WHAT YOU SHOULD DO: Set down exactly the lines in the records below that run from the line with "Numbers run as" to the line with "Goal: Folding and", inclusive, and nothing more.

RECORDS SUPPLIED:
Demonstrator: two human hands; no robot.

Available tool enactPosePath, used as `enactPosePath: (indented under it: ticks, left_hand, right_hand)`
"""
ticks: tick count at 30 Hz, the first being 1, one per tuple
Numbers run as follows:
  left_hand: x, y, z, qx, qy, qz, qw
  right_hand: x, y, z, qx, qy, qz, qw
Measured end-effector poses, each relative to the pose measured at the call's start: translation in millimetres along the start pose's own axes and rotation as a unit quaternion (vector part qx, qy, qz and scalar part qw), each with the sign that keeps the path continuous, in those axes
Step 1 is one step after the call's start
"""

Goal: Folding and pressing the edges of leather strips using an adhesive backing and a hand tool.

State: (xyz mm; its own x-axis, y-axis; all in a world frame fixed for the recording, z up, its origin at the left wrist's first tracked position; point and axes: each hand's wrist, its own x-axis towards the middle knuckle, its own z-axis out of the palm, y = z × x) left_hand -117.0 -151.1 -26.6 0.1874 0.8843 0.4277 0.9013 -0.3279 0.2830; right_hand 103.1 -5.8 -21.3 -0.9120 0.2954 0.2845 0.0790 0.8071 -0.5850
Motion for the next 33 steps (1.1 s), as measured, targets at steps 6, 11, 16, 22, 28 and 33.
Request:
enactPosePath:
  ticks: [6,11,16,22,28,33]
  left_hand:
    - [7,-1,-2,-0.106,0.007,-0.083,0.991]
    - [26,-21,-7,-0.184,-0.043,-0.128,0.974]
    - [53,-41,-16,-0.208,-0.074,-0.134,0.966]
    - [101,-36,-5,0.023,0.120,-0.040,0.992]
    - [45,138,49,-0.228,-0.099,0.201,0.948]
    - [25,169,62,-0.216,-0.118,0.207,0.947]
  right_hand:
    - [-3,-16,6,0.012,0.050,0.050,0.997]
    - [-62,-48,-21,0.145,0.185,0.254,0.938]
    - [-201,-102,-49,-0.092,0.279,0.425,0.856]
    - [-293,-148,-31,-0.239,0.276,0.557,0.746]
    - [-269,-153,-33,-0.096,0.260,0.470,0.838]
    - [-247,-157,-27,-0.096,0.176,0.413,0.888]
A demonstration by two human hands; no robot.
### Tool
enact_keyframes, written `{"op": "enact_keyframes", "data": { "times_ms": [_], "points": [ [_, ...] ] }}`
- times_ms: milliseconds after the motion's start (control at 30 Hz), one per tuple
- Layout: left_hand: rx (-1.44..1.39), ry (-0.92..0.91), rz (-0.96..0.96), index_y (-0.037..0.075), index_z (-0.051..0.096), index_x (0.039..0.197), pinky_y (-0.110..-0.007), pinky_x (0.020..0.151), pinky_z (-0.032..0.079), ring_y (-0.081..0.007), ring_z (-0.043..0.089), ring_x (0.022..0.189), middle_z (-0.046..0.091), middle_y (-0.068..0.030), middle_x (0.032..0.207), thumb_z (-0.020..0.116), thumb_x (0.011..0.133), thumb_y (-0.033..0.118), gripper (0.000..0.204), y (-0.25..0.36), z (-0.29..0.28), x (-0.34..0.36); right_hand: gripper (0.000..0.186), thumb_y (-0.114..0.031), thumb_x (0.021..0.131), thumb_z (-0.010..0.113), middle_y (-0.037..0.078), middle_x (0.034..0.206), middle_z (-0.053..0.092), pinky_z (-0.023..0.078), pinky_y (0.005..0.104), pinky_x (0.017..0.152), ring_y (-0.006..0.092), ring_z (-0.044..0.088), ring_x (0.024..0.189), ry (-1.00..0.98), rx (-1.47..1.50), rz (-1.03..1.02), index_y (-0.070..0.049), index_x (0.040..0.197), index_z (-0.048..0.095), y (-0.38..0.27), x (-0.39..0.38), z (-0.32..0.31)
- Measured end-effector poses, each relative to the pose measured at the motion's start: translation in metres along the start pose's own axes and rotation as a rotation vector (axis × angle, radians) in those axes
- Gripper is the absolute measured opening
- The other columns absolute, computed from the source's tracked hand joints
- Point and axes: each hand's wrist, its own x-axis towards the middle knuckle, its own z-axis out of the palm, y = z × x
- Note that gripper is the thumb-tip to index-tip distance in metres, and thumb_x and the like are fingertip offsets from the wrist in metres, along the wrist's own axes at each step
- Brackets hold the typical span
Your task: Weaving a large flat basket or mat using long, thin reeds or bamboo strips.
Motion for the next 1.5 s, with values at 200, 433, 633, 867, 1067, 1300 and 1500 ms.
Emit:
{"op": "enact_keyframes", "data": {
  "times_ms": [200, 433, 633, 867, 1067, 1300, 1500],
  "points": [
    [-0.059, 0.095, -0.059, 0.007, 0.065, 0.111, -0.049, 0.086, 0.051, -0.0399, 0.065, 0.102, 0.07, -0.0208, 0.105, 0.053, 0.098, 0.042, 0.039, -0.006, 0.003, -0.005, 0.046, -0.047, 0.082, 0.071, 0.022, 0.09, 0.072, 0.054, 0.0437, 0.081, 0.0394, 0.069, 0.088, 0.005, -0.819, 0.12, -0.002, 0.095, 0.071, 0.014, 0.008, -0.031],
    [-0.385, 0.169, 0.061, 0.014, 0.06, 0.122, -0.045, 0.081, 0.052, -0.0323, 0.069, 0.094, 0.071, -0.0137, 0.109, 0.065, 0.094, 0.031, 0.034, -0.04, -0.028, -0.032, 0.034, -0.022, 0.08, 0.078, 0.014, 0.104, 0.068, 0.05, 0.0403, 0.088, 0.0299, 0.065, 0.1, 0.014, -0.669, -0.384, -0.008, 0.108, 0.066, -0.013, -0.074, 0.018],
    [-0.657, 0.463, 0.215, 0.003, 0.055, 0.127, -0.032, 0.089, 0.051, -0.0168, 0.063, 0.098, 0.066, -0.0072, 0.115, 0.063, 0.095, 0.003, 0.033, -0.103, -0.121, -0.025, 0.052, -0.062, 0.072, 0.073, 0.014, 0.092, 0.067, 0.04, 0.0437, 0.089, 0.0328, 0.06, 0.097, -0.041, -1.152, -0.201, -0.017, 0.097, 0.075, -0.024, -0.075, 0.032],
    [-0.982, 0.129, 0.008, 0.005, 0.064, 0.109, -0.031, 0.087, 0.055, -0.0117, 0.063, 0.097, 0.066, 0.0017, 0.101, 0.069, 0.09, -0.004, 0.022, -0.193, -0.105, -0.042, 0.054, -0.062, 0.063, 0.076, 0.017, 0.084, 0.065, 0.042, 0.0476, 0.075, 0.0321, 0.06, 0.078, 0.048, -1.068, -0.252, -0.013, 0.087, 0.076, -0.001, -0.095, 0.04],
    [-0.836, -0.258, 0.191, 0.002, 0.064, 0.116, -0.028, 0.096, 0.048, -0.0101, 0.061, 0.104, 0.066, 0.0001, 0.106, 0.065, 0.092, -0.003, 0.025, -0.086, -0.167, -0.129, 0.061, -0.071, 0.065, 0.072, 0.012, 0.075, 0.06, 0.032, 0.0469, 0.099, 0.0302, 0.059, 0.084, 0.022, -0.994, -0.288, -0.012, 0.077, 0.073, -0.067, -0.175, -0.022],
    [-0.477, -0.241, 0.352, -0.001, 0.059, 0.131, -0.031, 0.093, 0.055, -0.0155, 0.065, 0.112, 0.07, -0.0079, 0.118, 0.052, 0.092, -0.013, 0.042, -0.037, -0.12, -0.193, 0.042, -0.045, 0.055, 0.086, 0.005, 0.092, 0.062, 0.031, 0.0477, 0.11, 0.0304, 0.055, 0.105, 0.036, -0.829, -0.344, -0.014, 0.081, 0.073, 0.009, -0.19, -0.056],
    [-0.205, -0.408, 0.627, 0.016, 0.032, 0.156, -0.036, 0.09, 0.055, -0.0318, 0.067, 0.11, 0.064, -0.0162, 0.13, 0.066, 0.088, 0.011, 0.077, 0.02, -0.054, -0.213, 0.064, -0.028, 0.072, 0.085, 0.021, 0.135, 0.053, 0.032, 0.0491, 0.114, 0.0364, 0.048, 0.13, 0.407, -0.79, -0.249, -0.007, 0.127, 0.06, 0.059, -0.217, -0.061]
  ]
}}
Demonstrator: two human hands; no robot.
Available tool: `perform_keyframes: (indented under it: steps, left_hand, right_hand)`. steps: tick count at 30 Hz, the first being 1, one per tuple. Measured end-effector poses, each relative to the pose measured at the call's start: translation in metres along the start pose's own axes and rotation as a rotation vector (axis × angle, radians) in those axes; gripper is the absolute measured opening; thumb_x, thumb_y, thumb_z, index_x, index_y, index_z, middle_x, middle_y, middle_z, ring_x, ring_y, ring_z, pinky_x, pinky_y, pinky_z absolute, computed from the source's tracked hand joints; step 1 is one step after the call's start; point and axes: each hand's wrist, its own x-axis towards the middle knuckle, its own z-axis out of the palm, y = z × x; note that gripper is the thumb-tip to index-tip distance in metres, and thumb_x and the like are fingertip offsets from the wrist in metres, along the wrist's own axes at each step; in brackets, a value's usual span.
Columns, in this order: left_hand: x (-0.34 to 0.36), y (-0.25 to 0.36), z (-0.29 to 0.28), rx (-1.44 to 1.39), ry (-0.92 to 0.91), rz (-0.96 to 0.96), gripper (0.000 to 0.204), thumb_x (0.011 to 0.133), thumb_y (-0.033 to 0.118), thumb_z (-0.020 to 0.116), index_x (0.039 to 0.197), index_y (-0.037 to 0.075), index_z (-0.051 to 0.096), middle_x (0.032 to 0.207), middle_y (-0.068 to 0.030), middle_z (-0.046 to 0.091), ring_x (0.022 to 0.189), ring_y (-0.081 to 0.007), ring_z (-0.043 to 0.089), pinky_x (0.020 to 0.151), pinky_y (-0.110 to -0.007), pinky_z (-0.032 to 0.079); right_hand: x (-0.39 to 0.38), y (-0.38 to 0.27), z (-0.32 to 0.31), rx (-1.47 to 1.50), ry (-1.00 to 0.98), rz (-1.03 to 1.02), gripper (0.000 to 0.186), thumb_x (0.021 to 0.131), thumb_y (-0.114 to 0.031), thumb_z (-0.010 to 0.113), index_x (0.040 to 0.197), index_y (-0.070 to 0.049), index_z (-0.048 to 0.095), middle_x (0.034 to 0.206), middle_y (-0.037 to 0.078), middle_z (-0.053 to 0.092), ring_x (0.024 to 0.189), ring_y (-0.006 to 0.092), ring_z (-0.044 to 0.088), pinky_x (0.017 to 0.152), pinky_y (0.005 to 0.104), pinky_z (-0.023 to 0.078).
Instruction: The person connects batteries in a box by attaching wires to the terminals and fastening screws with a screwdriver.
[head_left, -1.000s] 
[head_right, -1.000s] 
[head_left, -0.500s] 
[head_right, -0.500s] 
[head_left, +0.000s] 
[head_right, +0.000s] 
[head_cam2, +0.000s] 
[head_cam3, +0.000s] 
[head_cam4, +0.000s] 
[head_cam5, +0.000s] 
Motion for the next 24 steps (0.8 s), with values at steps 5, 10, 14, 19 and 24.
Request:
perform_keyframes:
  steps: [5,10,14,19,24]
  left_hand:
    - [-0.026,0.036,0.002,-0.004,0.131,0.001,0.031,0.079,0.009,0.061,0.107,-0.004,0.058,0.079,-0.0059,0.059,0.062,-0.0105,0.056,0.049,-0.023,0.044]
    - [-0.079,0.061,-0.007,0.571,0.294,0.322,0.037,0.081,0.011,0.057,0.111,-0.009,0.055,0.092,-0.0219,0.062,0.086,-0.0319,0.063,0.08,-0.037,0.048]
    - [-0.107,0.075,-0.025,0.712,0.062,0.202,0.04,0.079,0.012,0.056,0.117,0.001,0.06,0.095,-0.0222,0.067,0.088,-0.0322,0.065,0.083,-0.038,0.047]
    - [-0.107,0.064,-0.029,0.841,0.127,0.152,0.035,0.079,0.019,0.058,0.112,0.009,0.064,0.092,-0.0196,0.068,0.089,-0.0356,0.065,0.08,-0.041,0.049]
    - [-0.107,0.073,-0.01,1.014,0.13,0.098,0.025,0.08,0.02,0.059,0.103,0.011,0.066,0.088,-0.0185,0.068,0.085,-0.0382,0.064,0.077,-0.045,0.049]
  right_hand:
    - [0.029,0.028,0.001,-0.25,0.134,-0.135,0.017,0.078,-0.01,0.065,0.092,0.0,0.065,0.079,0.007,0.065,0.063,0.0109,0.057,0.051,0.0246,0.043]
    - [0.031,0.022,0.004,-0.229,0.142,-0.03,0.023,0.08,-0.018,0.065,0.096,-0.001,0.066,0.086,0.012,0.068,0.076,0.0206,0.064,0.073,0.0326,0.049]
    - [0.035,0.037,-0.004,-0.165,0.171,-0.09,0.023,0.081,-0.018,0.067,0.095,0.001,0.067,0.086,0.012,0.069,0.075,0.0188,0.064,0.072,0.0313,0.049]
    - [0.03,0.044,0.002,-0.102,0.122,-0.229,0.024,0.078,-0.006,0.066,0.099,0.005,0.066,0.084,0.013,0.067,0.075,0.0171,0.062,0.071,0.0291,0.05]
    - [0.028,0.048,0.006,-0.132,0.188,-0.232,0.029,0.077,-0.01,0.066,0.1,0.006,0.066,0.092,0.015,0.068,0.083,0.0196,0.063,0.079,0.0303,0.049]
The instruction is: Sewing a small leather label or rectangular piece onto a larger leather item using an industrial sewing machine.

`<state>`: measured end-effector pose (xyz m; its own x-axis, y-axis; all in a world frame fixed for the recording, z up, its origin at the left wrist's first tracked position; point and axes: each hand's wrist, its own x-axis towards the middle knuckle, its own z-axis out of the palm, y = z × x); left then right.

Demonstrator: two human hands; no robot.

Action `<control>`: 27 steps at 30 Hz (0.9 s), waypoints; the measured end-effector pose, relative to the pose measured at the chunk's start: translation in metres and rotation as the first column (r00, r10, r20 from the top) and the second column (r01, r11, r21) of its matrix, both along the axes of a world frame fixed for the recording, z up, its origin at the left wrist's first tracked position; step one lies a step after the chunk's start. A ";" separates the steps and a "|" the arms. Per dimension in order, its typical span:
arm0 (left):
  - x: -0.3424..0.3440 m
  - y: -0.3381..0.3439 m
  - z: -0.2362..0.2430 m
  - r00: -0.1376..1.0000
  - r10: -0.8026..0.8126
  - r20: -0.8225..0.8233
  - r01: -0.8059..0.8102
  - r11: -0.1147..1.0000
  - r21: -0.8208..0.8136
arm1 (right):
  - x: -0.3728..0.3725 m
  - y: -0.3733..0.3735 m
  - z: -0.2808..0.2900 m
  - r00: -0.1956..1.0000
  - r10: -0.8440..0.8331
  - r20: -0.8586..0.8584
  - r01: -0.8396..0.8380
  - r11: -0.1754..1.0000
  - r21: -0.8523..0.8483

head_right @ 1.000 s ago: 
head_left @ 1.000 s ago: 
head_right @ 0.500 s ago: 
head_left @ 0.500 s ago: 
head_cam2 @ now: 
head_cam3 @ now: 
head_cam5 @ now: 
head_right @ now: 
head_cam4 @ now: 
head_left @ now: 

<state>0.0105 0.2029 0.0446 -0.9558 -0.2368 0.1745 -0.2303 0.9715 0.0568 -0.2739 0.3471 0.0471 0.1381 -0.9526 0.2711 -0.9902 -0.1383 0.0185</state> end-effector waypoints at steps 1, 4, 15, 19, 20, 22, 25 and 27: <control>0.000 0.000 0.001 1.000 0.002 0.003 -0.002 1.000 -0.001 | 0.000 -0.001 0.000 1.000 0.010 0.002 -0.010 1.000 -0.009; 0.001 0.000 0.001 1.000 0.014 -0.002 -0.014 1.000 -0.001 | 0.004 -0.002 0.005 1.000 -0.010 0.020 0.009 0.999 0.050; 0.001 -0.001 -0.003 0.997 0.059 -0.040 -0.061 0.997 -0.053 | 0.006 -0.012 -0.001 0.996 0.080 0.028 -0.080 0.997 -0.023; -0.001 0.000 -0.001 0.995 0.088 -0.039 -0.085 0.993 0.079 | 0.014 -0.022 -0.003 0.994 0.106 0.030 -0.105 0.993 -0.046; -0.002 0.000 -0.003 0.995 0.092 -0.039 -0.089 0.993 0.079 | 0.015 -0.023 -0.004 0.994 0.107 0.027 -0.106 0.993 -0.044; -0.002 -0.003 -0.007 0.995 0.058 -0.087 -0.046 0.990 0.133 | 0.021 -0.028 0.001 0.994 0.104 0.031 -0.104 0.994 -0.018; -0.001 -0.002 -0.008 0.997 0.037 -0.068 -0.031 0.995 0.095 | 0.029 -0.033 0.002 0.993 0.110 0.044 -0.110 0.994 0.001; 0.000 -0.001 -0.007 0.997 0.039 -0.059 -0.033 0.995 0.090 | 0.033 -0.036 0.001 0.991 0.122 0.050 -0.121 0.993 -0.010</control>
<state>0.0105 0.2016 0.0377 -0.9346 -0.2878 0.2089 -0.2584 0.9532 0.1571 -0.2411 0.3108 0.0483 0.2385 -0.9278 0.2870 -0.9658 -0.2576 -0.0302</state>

WRITTEN RESPONSE:
Numbers run as follows:
  left_hand: x, y, z, qx, qy, qz, qw
  right_hand: x, y, z, qx, qy, qz, qw
Measured end-effector poses, each relative to the pose measured at the call's start: translation in millimetres along the start pose's own axes and rotation as a unit quaternion (vector part qx, qy, qz and scalar part qw), each with the sign that keeps the path continuous, in those axes
Step 1 is one step after the call's start
"""

Goal: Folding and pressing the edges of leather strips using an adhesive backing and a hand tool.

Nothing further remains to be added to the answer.